§ Materials provided

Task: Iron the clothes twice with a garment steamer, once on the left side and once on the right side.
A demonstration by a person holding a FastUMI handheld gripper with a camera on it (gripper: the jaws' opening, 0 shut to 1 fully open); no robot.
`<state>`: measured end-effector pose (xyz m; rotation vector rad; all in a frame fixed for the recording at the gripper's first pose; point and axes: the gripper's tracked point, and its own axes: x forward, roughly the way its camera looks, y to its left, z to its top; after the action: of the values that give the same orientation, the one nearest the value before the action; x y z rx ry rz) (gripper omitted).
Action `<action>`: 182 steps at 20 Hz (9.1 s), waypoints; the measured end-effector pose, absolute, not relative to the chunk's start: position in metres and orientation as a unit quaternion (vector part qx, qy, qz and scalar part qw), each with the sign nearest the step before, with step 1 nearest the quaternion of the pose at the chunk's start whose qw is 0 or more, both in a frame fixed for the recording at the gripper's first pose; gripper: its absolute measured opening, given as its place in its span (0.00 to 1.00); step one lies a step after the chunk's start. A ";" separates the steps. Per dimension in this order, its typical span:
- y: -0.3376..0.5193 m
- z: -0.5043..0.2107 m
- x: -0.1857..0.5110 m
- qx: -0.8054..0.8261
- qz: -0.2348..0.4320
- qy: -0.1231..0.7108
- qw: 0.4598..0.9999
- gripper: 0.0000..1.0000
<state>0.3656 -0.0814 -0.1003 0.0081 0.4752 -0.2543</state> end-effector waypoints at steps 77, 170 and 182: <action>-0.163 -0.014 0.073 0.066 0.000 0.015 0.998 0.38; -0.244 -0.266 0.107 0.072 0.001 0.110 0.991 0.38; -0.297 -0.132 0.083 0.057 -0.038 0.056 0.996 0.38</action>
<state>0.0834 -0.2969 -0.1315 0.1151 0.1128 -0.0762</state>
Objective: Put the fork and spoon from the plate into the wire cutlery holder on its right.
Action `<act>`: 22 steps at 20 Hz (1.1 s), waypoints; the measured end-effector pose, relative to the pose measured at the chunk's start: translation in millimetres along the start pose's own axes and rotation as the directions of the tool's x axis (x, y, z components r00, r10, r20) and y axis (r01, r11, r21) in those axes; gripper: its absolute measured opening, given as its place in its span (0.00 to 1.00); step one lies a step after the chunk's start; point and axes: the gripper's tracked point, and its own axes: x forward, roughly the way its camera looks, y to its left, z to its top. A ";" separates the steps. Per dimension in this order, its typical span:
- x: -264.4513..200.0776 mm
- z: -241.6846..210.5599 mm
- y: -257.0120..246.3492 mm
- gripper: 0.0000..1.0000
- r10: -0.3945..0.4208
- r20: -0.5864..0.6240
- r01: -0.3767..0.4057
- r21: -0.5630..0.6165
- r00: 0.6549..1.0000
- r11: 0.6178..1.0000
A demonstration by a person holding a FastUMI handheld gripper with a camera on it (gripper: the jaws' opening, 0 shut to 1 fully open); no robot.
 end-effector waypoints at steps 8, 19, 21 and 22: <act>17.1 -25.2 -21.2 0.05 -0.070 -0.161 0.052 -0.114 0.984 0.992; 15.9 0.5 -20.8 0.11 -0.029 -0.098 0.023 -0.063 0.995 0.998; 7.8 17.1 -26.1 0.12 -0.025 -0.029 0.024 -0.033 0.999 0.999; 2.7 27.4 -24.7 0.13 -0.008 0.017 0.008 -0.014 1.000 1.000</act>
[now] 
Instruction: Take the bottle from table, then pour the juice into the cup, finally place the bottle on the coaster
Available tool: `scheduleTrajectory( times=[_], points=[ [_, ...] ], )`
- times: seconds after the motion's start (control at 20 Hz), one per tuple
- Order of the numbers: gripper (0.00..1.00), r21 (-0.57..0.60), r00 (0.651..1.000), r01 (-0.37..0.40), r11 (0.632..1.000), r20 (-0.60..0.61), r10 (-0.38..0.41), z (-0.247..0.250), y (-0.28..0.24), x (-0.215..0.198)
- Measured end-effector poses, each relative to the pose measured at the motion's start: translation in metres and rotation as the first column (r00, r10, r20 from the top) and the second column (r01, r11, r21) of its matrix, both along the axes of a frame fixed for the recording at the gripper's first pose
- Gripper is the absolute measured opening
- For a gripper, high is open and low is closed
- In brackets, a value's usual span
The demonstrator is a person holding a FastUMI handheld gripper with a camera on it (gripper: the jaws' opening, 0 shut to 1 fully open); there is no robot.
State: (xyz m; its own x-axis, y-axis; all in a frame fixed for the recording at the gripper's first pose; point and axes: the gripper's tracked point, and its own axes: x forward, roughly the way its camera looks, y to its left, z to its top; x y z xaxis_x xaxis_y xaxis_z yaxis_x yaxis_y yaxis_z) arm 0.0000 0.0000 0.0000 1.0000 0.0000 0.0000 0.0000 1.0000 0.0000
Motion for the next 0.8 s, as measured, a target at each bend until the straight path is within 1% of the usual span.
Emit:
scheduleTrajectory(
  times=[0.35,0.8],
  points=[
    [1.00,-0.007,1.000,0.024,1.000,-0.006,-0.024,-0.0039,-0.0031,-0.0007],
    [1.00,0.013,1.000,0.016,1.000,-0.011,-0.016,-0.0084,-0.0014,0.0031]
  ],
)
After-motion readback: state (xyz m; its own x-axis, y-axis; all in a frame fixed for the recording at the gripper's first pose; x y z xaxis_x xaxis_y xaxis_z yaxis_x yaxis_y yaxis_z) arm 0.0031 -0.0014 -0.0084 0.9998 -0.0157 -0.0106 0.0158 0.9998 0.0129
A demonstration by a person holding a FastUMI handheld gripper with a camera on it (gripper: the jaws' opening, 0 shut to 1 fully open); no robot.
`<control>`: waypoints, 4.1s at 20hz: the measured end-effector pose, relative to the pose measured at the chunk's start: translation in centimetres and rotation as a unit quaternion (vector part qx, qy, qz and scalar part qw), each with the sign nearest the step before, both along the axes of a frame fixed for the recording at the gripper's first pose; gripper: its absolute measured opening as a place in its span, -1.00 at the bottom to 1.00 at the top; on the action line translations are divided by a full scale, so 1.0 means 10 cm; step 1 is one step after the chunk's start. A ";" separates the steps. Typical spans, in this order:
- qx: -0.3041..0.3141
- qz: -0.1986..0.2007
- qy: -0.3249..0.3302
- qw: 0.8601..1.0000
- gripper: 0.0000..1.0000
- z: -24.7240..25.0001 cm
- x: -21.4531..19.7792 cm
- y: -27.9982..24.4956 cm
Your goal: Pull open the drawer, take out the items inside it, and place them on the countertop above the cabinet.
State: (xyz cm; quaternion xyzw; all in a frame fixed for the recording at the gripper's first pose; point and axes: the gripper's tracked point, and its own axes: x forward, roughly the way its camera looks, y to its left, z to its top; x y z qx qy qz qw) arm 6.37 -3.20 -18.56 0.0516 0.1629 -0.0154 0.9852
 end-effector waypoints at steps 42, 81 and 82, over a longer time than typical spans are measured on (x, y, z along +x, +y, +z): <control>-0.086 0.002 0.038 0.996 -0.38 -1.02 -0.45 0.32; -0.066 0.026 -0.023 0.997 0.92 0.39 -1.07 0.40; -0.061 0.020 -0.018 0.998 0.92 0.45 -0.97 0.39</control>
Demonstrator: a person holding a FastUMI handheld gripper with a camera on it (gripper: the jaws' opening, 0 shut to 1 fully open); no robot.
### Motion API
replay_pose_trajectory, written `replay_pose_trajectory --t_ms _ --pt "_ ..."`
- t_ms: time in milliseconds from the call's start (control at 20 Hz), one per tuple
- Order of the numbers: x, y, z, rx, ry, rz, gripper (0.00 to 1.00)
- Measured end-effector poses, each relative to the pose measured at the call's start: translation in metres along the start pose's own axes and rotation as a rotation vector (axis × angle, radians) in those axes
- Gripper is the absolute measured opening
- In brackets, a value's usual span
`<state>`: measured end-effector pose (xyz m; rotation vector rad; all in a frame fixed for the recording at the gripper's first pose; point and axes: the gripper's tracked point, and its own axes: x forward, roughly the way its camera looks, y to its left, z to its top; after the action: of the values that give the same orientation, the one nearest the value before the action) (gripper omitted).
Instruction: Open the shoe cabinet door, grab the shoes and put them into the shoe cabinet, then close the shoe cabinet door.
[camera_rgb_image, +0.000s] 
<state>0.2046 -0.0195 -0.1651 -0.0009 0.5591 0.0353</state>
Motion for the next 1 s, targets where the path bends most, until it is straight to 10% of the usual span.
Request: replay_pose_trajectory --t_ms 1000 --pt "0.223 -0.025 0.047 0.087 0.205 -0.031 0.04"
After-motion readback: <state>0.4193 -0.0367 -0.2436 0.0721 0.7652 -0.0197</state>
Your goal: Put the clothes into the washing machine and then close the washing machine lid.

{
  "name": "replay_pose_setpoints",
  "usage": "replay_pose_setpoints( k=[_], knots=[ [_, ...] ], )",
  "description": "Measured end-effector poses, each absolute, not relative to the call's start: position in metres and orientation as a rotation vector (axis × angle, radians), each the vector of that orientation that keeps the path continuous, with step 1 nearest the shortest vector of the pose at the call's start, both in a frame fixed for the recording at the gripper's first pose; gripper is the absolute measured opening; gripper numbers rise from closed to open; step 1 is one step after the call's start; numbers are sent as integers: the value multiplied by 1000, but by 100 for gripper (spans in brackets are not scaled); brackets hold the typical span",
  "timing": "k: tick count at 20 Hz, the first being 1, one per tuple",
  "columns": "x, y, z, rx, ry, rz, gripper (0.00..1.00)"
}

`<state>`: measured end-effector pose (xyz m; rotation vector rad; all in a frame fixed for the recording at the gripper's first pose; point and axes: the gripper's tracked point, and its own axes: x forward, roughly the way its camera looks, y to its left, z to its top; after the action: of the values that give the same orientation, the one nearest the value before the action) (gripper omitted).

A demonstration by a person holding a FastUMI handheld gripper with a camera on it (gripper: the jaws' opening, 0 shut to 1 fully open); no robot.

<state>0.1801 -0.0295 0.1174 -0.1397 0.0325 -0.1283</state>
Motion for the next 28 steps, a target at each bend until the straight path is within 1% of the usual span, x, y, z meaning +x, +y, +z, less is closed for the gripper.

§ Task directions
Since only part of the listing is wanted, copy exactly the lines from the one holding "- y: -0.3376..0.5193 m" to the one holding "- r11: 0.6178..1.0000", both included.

§ Answer section
- y: -0.3376..0.5193 m
- z: -0.5043..0.2107 m
- x: -0.1857..0.5110 m
- qx: -0.8054..0.8261
- qz: -0.2348..0.4320
- qy: -0.1231..0.7108
- qw: 0.4598..0.9999
- gripper: 0.0000..1.0000
<state>0.3656 -0.0814 -0.1003 0.0081 0.4752 -0.2543</state> end-effector waypoints at steps 77, 170 and 182: <action>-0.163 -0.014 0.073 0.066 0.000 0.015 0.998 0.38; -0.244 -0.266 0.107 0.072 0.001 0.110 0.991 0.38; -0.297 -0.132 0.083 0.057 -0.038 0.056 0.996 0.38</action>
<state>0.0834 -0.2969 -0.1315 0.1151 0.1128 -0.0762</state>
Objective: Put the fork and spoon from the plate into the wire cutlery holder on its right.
Action `<act>`: 22 steps at 20 Hz (1.1 s), waypoints; the measured end-effector pose, relative to the pose measured at the chunk's start: translation in millimetres along the start pose's own axes and rotation as the directions of the tool's x axis (x, y, z components r00, r10, r20) and y axis (r01, r11, r21) in those axes; gripper: its absolute measured opening, given as its place in its span (0.00 to 1.00); step one lies a step after the chunk's start; point and axes: the gripper's tracked point, and its own axes: x forward, roughly the way its camera looks, y to its left, z to its top. A ";" separates the steps. Per dimension in this order, its typical span:
- x: -264.4513..200.0776 mm
- z: -241.6846..210.5599 mm
- y: -257.0120..246.3492 mm
- gripper: 0.0000..1.0000
- r10: -0.3945..0.4208
- r20: -0.5864..0.6240
- r01: -0.3767..0.4057
- r21: -0.5630..0.6165
- r00: 0.6549..1.0000
- r11: 0.6178..1.0000

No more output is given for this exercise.